作者
Fortunato Ciardiello,Nicola Normanno,Erika Martinelli,Teresa Troiani,Salvatore Pisconti,Claudia Cardone,Antonio Nappi,A.R. Bordonaro,Anna Maria Rachiglio,Matilde Lambiase,T. Latiano,G. Modoni,S. Cordio,Francesco Giuliani,M. Biglietto,Vincenzo Montesarchio,Carlo Barone,Giuseppe Tonini,Saverio Cinieri,Antonio Febbraro,Daniele Rizzi,Ferdinando De Vita,Michele Orditura,Giuseppe Colucci,Evaristo Maiello,Vincenzo Rosario Iaffaioli,Guglielmo Nasti,Gerardo Botti,Fabiana Tatangelo,Nicoletta Chicchinelli,Michele Montrone,Annamaria Sebastio,Tiziana Guarino,G. Simone,Paolo Graziano,Cinzia Chiarazzo,G. Di Maggio,Laura Longhitano,M Manusia,Giacomo Cartenì,Oscar Nappi,Pietro Micheli,L. Leo,Sabrina Rossi,Alessandra Cassano,Eugenio Tommaselli,Guido Giordano,F. Sponziello,Antonella Marino,Antonio Rinaldi,S. Romito,Andrea Onetti Muda,Vito Lorusso,Silvana Leo,Sandro Barni,Giuseppe Grimaldi,Michele Aieta
摘要
Cetuximab plus chemotherapy is a first-line treatment option in metastatic KRAS and NRAS wild-type colorectal cancer (CRC) patients.

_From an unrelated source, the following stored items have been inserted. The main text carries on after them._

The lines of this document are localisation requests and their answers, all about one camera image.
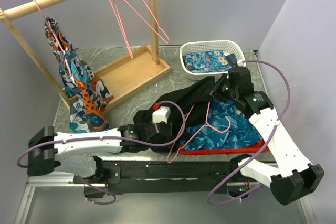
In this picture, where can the wooden clothes rack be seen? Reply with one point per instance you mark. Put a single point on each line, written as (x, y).
(125, 76)

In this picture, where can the blue floral shorts in basket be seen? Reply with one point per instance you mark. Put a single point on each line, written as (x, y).
(206, 62)

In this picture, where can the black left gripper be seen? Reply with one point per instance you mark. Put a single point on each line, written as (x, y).
(167, 139)

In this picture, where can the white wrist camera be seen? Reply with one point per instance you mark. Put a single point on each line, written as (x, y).
(241, 63)
(161, 115)

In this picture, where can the blue leaf-print shorts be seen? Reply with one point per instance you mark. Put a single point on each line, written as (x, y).
(229, 129)

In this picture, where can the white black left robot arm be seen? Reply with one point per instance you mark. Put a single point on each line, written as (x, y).
(75, 153)

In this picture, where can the black shorts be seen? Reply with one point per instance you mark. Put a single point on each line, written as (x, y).
(194, 99)

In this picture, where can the dark denim cloth in basket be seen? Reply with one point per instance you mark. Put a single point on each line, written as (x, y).
(232, 60)

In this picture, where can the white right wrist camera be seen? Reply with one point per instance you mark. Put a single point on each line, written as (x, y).
(241, 63)

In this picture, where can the white plastic basket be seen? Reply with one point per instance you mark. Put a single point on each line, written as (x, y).
(227, 46)

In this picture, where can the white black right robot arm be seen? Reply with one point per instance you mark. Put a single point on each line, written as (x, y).
(295, 176)

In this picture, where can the aluminium frame rail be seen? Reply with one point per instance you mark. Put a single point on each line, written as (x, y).
(55, 199)

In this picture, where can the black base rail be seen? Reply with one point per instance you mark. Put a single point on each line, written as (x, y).
(129, 177)

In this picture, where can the red plastic tray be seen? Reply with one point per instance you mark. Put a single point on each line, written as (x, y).
(251, 149)

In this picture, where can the pink hanger holding shorts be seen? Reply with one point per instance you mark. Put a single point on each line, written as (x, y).
(49, 26)

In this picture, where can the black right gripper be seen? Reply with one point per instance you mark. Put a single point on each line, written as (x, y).
(214, 91)

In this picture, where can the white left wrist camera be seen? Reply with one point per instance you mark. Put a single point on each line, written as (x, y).
(161, 115)

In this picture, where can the orange blue patterned shorts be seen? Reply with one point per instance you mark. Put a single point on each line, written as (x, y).
(87, 93)

No data are currently available on continuing anti-epidermal growth factor receptor (EGFR) therapy beyond progression.We did this open-label, 1:1 randomized phase II trial at 25 hospitals in Italy to evaluate the efficacy of cetuximab plus 5-fluorouracil, folinic acid and oxaliplatin (FOLFOX) as second-line treatment of KRAS exon 2 wild-type metastatic CRC patients treated in first line with 5-fluorouracil, folinic acid and irinotecan (FOLFIRI) plus cetuximab. Patients received FOLFOX plus cetuximab (arm A) or FOLFOX (arm B). Primary end point was progression-free survival (PFS). Tumour tissues were assessed by next-generation sequencing (NGS). This report is the final analysis.Between 1 February 2010 and 28 September 2014, 153 patients were randomized (74 in arm A and 79 in arm B). Median PFS was 6.4 [95% confidence interval (CI) 4.7-8.0] versus 4.5 months (95% CI 3.3-5.7); [hazard ratio (HR), 0.81; 95% CI 0.58-1.12; P = 0.19], respectively. NGS was performed in 117/153 (76.5%) cases; 66/117 patients (34 in arm A and 32 in arm B) had KRAS, NRAS, BRAF and PIK3CA wild-type tumours. For these patients, PFS was longer in the FOLFOX plus cetuximab arm [median 6.9 (95% CI 5.5-8.2) versus 5.3 months (95% CI 3.7-6.9); HR, 0.56 (95% CI 0.33-0.94); P = 0.025]. There was a trend in better overall survival: median 23.7 [(95% CI 19.4-28.0) versus 19.8 months (95% CI 14.9-24.7); HR, 0.57 (95% CI 0.32-1.02); P = 0.056].Continuing cetuximab treatment in combination with chemotherapy is of potential therapeutic efficacy in molecularly selected patients and should be validated in randomized phase III trials.